Синтез биопленки in vitro золотистым стафилококком

Бактериальные биопленки представляют собой трехмерные структуры, состоящие из бактериальных сообществ, встроенных в самогенерирующийся внеклеточный матрикс, которые уклоняются от иммунного ответа хозяина.

Для получения биопленки Staphylococcus aureus in vitro перенесите активно растущую суспензию Staphylococcus aureus нужной плотности клеток в лунки, покрытые поли-L-лизином, многолуночного планшета.

Во время инкубации в статических условиях положительно заряженное покрытие из поли-L-лизина способствует электростатическому взаимодействию с отрицательно заряженными гликополимерами, такими как тейхоевые кислоты, на поверхности бактерий, способствуя прикреплению бактерий.

При наличии доступных источников питательных веществ золотистый стафилококк делится и накапливается, образуя микроколонии.
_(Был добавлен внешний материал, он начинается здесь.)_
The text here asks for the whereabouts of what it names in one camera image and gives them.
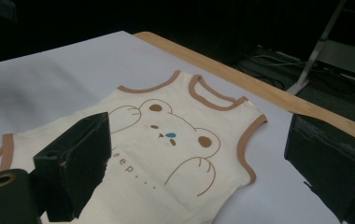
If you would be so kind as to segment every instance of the fabric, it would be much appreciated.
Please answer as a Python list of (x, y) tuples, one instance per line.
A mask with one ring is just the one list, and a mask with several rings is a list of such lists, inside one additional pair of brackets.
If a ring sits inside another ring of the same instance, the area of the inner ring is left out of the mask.
[[(38, 151), (80, 119), (105, 111), (112, 158), (73, 223), (211, 223), (256, 178), (245, 145), (265, 115), (247, 98), (221, 95), (201, 76), (180, 71), (151, 89), (120, 86), (97, 105), (12, 134), (11, 168), (33, 170)], [(0, 149), (1, 166), (11, 150)]]
Кроме того, бактерии выделяют внеклеточный матрикс, состоящий из полисахаридов, белков и внеклеточной ДНК, который обволакивает клетки и способствует бактериальной когезии и поверхностной адгезии.

При непрерывном делении клеток и секреции матрикса биопленка созревает в трехмерную структуру с эффективным распределением сигнальных молекул для коммуникации между клетками.

При достижении пороговой бактериальной плотности золотистый стафилококк выделяет протеазы и нуклеазы, разрушая биопленочный матрикс и выделяя в среду некоторое количество золотистого стафилококка. Удалите среды, содержащие свободно плавающие планктонные бактерии.

Аккуратно добавьте буфер, чтобы предотвратить разрушение биопленки. Удалите буфер, содержащий все оставшиеся неприкрепленные бактерии.

Сгенерированная биопленка готова к последующим экспериментам.

Начните с получения изолированных колоний золотистого стафилококка из криоконсервированного поголовья с использованием метода полосовой пластины на богатой питательными веществами агаровой пластине, такой как триптический соевый агар. Покройте отдельные лунки 96-луночной пластины 100 микролитрами ФАПЧ, разведенными в стерильной воде, и выдержите при комнатной температуре в течение 30 минут. Аспирируйте раствор ФАПЧ асептически с помощью вакуумной аспирационной ловушки. Дайте лункам высохнуть в течение ночи при комнатной температуре.

Приготовьте ночную культуру, инокулировав колонию S. aureus в MEM-альфа с добавлением 2% глюкозы, и инкубируйте ее при температуре 37 градусов Цельсия в течение 16–18 часов со скоростью 200 оборотов в минуту. Разведите культуру на ночь, переложив 50 микролитров на 5 миллилитров свежего MEM-альфа с добавлением 2% глюкозы. Затем инкубируйте его при температуре 37 градусов Цельсия со скоростью 200 оборотов в минуту до достижения среднелогарифмической фазы. Используйте MEM-alpha для нормализации среднелогарифмической культуры до OD 0,1.

Перенесите 150 микролитров нормализованной культуры в каждую лунку обработанного ФАПЧ 96-луночного планшета. Инкубируйте планшет во влажной камере при температуре 37 градусов Цельсия в течение 18-20 часов. Аспирируйте надосадочную жидкость, чтобы удалить планктонные клетки. Аккуратно промойте оставшуюся биомассу 150 микролитрами HBSS, чтобы удалить неприкрепленные клетки. Повторите не менее двух раз, чтобы удалить все планктонные клетки.